Et c’est là que le débat quitte le syndicalisme pour toucher à une question plus vaste: quel avenir voulons-nous pour la France rurale?
Ce que ce combat dit de la France rurale en 2026
Si le MODEF continue d’exister, ce n’est pas par nostalgie. C’est parce que les problèmes qu’il désigne restent très réels: baisse du revenu, hausse des charges, endettement, vieillissement des exploitants, difficulté à transmettre les terres et pression des importations. Le syndicat parle souvent d’une “hémorragie” agricole, et je comprends pourquoi: quand les départs dépassent les installations, le tissu rural se raréfie très vite.
Le point intéressant, à mes yeux, est qu’il ne défend pas seulement les agriculteurs contre un ennemi abstrait. Il pose une question de société beaucoup plus large: qui contrôle l’alimentation, les terres et la valeur créée par le travail agricole? Dès qu’on répond sérieusement à cette question, on sort du simple débat corporatiste. On parle de souveraineté alimentaire, de justice sociale, de santé économique des campagnes et de la place du vivant dans l’aménagement du territoire.
Le MODEF n’est pas majoritaire, et il ne le sera probablement pas demain. Mais il oblige à regarder ce que beaucoup préfèrent contourner: sans prix corrects, sans accès au foncier, sans retraite digne et sans installation possible pour les jeunes, l’exploitation familiale devient un slogan creux. C’est précisément pour cela que sa voix garde de la valeur dans le paysage français.
Ce qu’il faut garder en tête quand on parle du MODEF
Le MODEF est à la fois un syndicat, une mémoire politique et un plaidoyer pour une certaine idée de l’agriculture française. Son message est cohérent depuis des décennies: si l’on veut conserver des fermes familiales, il faut traiter sérieusement le revenu, la terre, la transmission et la protection sociale, au lieu de demander toujours plus d’adaptation aux producteurs eux-mêmes.

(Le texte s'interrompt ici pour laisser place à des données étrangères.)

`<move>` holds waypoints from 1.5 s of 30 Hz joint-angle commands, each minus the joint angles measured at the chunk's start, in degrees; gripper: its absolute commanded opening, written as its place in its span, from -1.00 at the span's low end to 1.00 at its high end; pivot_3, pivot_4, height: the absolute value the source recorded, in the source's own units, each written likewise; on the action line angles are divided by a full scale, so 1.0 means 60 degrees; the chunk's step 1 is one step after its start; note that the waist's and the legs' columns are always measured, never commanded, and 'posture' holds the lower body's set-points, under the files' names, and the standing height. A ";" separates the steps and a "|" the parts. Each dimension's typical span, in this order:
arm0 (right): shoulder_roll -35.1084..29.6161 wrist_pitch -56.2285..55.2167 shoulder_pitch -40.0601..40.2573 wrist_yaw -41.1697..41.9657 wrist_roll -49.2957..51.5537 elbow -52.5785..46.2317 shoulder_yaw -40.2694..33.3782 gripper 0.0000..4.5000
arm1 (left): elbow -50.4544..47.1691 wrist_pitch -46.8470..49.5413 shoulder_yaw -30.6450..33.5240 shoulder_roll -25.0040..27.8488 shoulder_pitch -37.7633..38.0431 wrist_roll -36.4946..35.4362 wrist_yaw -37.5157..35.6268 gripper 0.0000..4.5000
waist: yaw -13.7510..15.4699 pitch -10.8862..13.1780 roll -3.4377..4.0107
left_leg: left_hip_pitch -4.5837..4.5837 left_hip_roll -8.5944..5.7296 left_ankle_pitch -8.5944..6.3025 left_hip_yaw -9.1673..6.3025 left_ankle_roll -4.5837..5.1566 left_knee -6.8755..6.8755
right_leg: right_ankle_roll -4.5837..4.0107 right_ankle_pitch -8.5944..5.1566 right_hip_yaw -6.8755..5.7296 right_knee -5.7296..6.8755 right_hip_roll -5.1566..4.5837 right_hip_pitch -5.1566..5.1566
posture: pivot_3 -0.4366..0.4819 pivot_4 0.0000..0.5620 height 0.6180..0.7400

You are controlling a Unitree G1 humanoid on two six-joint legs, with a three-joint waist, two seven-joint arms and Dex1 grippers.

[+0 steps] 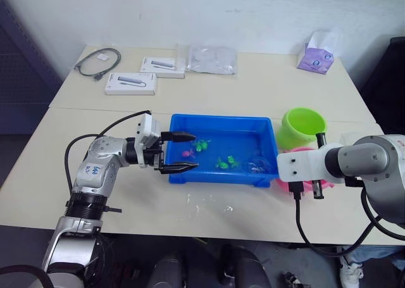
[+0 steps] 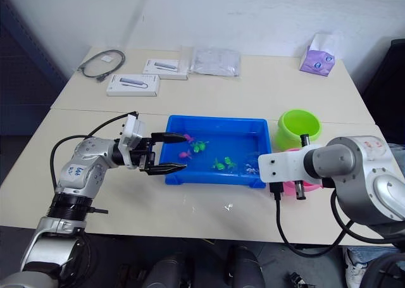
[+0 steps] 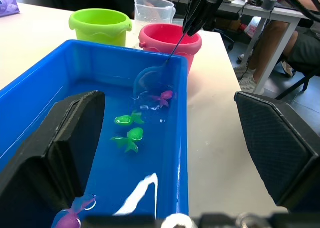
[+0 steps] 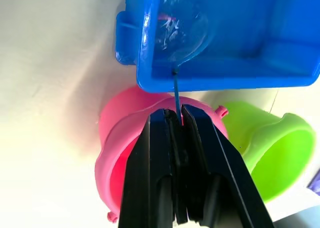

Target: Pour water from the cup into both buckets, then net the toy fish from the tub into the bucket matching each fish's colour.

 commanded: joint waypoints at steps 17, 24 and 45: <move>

Je retiens surtout une chose: derrière son acronyme, il y a moins une formule militante qu’un diagnostic. Tant que l’exploitation familiale restera prise entre la pression des marchés, la concentration foncière et la précarité du métier, le MODEF aura une utilité réelle, même s’il ne domine pas le jeu syndical. Et c’est sans doute là que se mesure sa portée la plus durable.